Syrian army soldiers have established full control over two more neighborhoods in the eastern quarter of the strategic northwestern city of Aleppo following days of bitter clashes with foreign-backed Takfiri militants.
A military source, speaking on condition of anonymity, told Syria’s official news agency SANA on Sunday that government forces, backed by fighters from allied popular defense groups, had recaptured Jabal Badro neighborhood.
The development came only a day after Syrian soldiers managed to establish full control over the adjacent Hanano neighborhood.
Hanano used to serve as a major stronghold of militant groups in eastern Aleppo since 2012, and militants used the region to launch attacks against areas under the control of government forces in the divided city.
Later on Sunday, Lebanon-based Arabic-language al-Manar television network reported that Syrian army soldiers were in complete control of the residential al-Sakhour neighborhood in eastern Aleppo.

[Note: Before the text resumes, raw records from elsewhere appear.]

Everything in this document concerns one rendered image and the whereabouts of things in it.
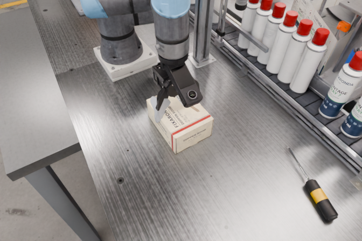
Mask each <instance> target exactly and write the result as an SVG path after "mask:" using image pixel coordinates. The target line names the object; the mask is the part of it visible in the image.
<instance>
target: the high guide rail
mask: <svg viewBox="0 0 362 241"><path fill-rule="evenodd" d="M213 12H214V13H215V14H216V15H217V16H219V10H218V9H216V8H215V7H214V9H213ZM225 22H226V23H228V24H229V25H230V26H231V27H232V28H234V29H235V30H237V31H238V32H239V33H240V34H242V35H243V36H244V37H245V38H247V39H248V40H249V41H250V42H252V43H253V44H254V45H255V46H257V47H258V48H259V49H260V50H262V51H263V52H265V53H267V52H268V51H269V48H268V47H266V46H265V45H264V44H263V43H261V42H260V41H258V40H257V39H256V38H254V37H253V36H252V35H251V34H249V33H248V32H247V31H245V30H244V29H243V28H241V27H240V26H239V25H238V24H236V23H235V22H234V21H232V20H231V19H229V18H228V17H227V16H226V20H225Z"/></svg>
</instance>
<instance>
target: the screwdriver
mask: <svg viewBox="0 0 362 241"><path fill-rule="evenodd" d="M287 148H288V150H289V152H290V153H291V155H292V156H293V158H294V159H295V161H296V163H297V164H298V166H299V168H300V169H301V171H302V172H303V174H304V175H305V177H306V179H307V182H306V184H305V186H306V188H307V189H308V191H309V193H310V195H311V196H312V198H313V200H314V201H315V203H316V204H317V205H318V207H319V209H320V211H321V212H322V214H323V215H324V217H325V219H326V220H329V221H333V220H334V219H336V218H338V213H337V212H336V210H335V208H334V207H333V205H332V204H331V202H330V201H329V199H328V197H327V196H326V194H325V192H324V191H323V190H322V188H321V187H320V185H319V184H318V182H317V181H316V180H314V179H309V177H308V176H307V174H306V172H305V171H304V169H303V168H302V166H301V164H300V163H299V162H298V160H297V158H296V157H295V155H294V154H293V152H292V150H291V149H290V147H287Z"/></svg>
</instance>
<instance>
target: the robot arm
mask: <svg viewBox="0 0 362 241"><path fill-rule="evenodd" d="M80 2H81V6H82V9H83V11H84V13H85V15H86V16H87V17H88V18H91V19H92V18H96V21H97V24H98V27H99V31H100V34H101V45H100V53H101V57H102V59H103V60H104V61H105V62H106V63H109V64H112V65H125V64H128V63H131V62H134V61H136V60H137V59H138V58H140V57H141V55H142V53H143V46H142V43H141V41H140V39H139V37H138V36H137V34H136V32H135V29H134V26H137V25H145V24H153V23H154V25H155V36H156V45H155V48H156V50H157V53H158V59H159V60H160V62H159V63H158V64H157V65H154V66H152V72H153V77H154V82H155V83H156V84H157V86H158V87H159V88H160V91H159V92H158V95H157V97H155V96H152V97H151V99H150V103H151V105H152V107H153V109H154V112H155V121H156V123H158V122H160V121H161V119H162V118H163V115H164V114H165V110H166V108H167V107H168V106H169V105H170V103H171V102H170V101H169V99H168V97H169V96H170V97H176V96H177V95H178V96H179V98H180V100H181V102H182V104H183V106H184V107H185V108H189V107H191V106H194V105H196V104H198V103H200V101H201V100H202V99H203V96H202V94H201V92H200V87H199V83H198V81H197V80H196V79H195V78H193V77H192V75H191V73H190V71H189V69H188V67H187V65H186V63H185V61H186V60H187V59H188V52H189V46H190V35H189V24H190V4H191V1H190V0H80ZM155 74H156V79H157V80H156V79H155Z"/></svg>
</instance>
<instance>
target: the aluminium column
mask: <svg viewBox="0 0 362 241"><path fill-rule="evenodd" d="M213 9H214V0H195V12H194V38H193V57H194V58H195V59H196V60H197V61H198V62H202V61H205V60H208V59H209V53H210V43H211V32H212V20H213Z"/></svg>
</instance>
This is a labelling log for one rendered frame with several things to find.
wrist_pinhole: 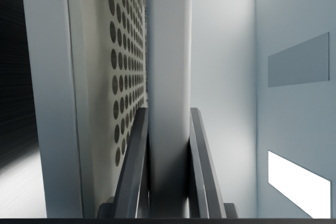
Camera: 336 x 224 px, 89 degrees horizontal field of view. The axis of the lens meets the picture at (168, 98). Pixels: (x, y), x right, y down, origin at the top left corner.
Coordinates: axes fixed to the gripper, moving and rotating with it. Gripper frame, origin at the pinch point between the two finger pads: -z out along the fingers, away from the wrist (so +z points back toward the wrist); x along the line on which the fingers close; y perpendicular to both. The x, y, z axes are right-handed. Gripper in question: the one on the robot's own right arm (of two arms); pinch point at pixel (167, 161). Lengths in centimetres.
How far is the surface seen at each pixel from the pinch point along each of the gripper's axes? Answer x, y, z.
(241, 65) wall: -154, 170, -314
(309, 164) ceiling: -188, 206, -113
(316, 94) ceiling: -188, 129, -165
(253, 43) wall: -180, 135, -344
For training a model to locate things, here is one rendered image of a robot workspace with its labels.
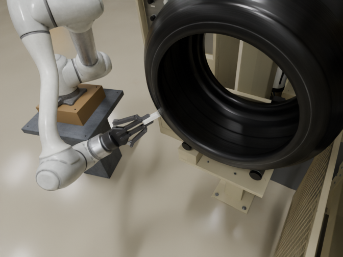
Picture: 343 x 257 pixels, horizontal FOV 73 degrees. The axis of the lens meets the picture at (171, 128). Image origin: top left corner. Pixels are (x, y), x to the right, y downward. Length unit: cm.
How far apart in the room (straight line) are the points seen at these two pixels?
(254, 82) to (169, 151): 122
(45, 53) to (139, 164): 133
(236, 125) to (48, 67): 76
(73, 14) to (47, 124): 41
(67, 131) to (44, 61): 69
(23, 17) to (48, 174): 54
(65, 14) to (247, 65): 72
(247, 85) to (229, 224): 102
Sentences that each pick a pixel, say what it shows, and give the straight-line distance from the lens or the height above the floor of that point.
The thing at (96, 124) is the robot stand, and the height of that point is 65.
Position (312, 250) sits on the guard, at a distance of 71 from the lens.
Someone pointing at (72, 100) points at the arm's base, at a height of 78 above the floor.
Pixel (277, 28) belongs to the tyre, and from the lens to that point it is 52.
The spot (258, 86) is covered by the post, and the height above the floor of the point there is 100.
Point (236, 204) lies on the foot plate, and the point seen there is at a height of 1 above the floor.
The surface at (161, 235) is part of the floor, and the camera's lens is 174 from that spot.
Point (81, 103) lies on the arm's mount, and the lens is 157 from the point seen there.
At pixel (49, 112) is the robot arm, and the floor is 115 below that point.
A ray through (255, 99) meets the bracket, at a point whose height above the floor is 95.
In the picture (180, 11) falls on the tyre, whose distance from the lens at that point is 61.
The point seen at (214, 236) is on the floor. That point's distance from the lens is 173.
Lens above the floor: 162
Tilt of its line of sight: 45 degrees down
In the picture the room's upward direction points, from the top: 8 degrees counter-clockwise
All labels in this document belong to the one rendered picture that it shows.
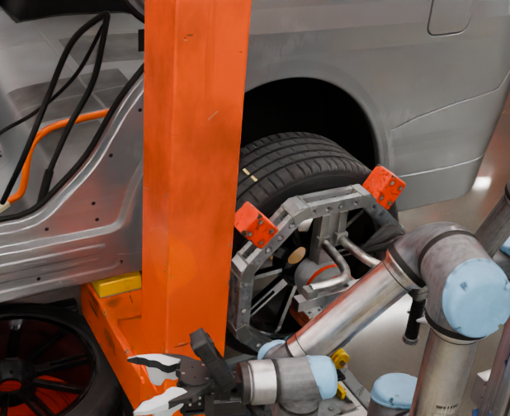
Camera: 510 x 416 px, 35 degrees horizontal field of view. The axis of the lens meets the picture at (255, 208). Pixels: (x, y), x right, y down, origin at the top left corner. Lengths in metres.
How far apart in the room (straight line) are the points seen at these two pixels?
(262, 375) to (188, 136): 0.53
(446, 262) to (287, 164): 0.90
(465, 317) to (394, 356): 2.08
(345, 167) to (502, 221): 0.44
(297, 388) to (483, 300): 0.34
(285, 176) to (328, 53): 0.45
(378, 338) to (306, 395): 2.10
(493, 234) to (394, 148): 0.69
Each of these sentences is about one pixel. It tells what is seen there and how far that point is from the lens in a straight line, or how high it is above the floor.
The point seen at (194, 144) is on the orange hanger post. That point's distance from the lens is 1.67.
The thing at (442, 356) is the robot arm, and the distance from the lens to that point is 1.46.
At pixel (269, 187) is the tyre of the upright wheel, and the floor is 1.14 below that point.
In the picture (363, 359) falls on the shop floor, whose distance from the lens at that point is 3.39.
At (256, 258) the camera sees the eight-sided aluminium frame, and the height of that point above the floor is 0.99.
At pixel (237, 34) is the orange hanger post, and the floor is 1.66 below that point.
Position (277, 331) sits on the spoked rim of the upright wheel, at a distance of 2.47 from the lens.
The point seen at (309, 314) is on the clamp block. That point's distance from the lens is 2.01.
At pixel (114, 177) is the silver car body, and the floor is 1.07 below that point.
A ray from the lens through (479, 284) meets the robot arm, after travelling 1.34.
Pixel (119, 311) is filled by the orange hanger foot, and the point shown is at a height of 0.68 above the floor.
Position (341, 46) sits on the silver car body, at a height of 1.39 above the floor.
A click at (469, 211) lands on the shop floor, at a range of 4.57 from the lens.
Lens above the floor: 2.18
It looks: 31 degrees down
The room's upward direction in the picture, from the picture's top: 5 degrees clockwise

1,500 civilians evacuate militant-held areas in Aleppo
Meanwhile, the Syrian army has also secured the safe departure of 1,500 civilians from the besieged eastern neighborhoods of Aleppo. The government forces reportedly transported the displaced families to makeshift housing camps, and distributed basic commodities among them.
Militants agree to withdraw from southern Syrian towns
Separately, the Syrian army has reached an agreement with anti-government gunmen in towns of Khan al-Shih and al-Tall near the capital, Damascus, to offer them safe passage should they pull out of the southern towns and move to militant-held areas in the northwestern province of Idlib.
Daesh launches chemical attack against rival FSA militants
Meanwhile, the Daesh terrorist group has carried out a chemical attack against the Turkey-sponsored Free Syrian Army (FSA) militants, leaving nearly two dozen extremists affected.
The Turkish General Staff said in a statement on Sunday that 22 FSA members showed signs of exposure to chemical gas in their eyes and bodies after a Daesh rocket slammed into an area of Khaliliya village.
The affected FSA militants were brought over the border to the south-central Turkish border town of Kilis, and hospitalized.
On August 24, Turkish air force and special ground forces kicked off Operation Euphrates Shield inside Syria in a bid to support the FSA militants and rid the border area of Daesh terrorists in addition to fighters from the Kurdish People’s Protection Units (YPG) and Democratic Union Party (PYD).
The offensive was launched in coordination with the US-led military coalition, which has purportedly been fighting Daesh extremists since 2014.
The incursion was the first major Turkish military intervention in Syria, which drew strong condemnation from the Syrian government for violating the Arab country's sovereignty.
Car bomb kills several, injures 12 in northern Syria
Several people lost their lives on Sunday when a car bomb explosion ripped through a street in the northern Syrian town of al-Rai.
Local sources said a dozen civilians, mostly children, sustained injuries in the attack, who were taken to a hospital in Turkey.
No individual or militant group has claimed responsibility for the act of terror, though it bears the hallmarks of those carried out by Daesh extremists.
The conflict in Syria, which flared up in March 2011, has claimed the lives of more than 400,000 people, according to an estimate by UN Special Envoy for Syria Staffan de Mistura.